*What is expected*
Search the listing below for the string "open" and show each line that contains it.

*Given records*
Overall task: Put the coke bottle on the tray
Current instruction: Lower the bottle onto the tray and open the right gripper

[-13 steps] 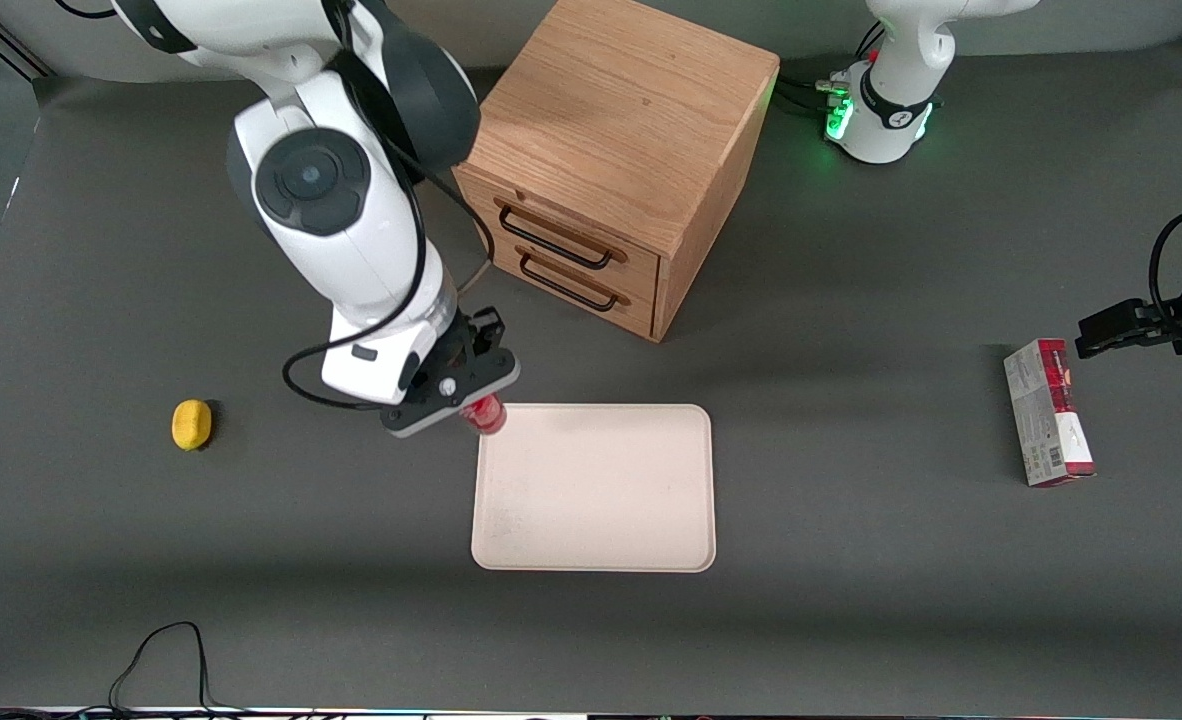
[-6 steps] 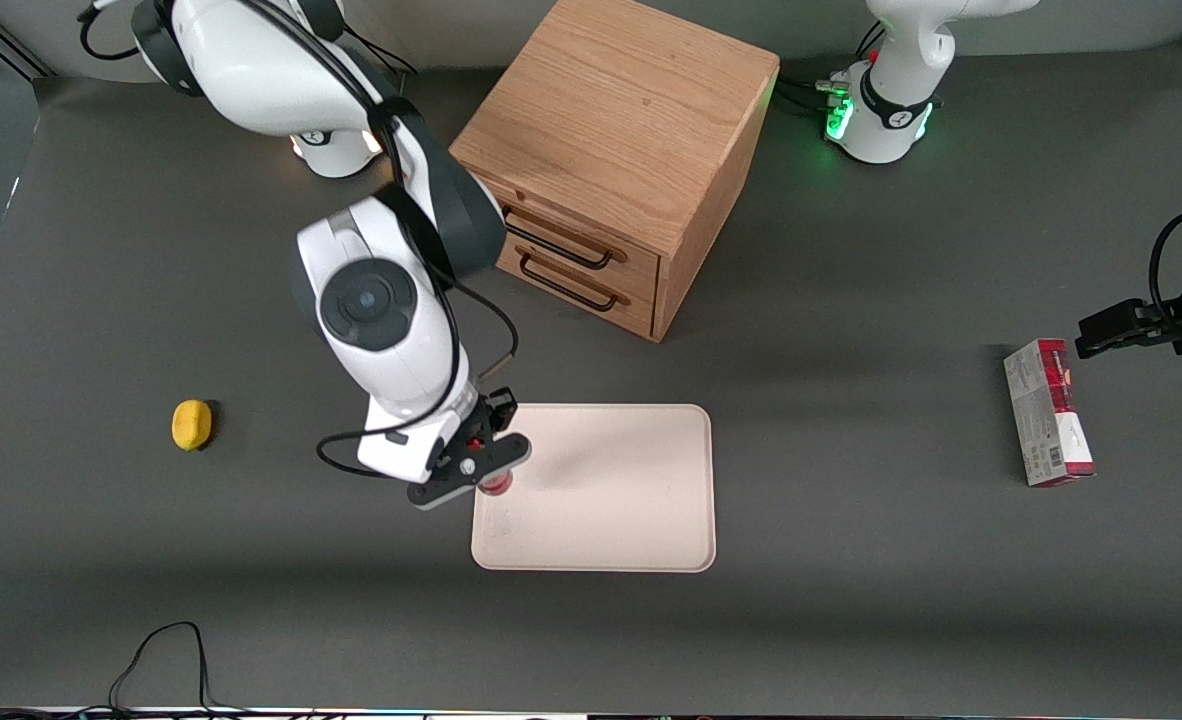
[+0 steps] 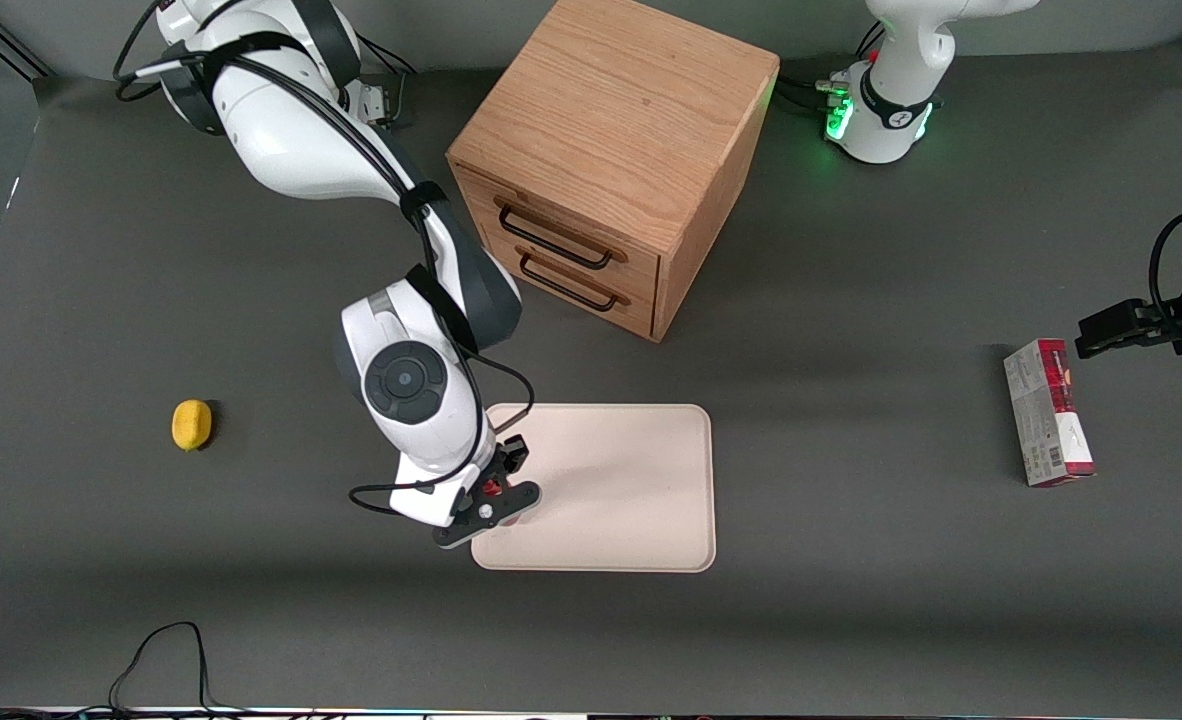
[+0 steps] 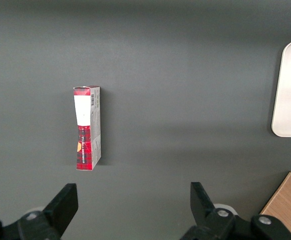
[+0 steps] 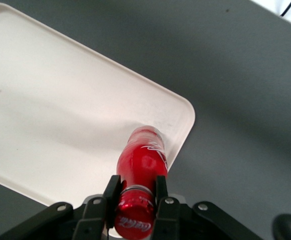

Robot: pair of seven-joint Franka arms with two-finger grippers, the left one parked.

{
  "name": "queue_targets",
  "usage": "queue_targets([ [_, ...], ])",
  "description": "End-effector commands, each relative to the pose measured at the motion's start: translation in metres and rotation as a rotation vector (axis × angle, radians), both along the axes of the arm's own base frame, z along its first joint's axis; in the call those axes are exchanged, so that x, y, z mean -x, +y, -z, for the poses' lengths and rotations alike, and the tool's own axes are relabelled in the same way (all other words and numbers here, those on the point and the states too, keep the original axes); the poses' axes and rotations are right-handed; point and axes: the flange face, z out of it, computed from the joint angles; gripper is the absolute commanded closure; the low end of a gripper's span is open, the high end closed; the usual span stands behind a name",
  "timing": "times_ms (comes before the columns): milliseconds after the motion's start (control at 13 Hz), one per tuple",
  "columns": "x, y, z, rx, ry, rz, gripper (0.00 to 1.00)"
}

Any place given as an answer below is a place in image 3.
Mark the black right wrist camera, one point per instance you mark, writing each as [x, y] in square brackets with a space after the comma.
[486, 515]

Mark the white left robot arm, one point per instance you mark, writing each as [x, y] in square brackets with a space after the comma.
[891, 130]

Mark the red and grey carton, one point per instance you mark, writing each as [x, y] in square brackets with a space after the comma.
[1051, 420]

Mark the beige rectangular tray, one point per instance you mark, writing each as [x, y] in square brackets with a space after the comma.
[621, 490]

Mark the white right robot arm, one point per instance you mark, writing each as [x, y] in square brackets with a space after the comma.
[271, 150]

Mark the yellow lemon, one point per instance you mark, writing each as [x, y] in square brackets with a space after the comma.
[191, 425]

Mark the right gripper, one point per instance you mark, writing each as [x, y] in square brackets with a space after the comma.
[510, 459]

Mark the wooden drawer cabinet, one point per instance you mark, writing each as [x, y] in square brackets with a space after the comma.
[621, 110]

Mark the wooden drawer front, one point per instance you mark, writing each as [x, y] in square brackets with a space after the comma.
[641, 305]
[571, 215]

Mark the metal connector block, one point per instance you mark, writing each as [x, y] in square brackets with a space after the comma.
[376, 100]

*Result below*
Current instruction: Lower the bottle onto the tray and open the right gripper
  "description": "End-effector commands, each relative to the pose measured at the motion's start: translation in metres and rotation as a rotation vector (axis × angle, radians), both along the axes of the arm's own base frame, z along its first joint's axis; in the call those axes are exchanged, so that x, y, z mean -x, +y, -z, for the poses' lengths and rotations alike, and the tool's own axes are relabelled in the same way (all other words and numbers here, those on the point and the states too, keep the original axes); the poses' axes and rotations are right-handed; point and axes: the flange face, z out of it, computed from the joint angles; gripper is the absolute commanded closure; the low end of a gripper's span is open, the high end closed; the usual span stands behind a name",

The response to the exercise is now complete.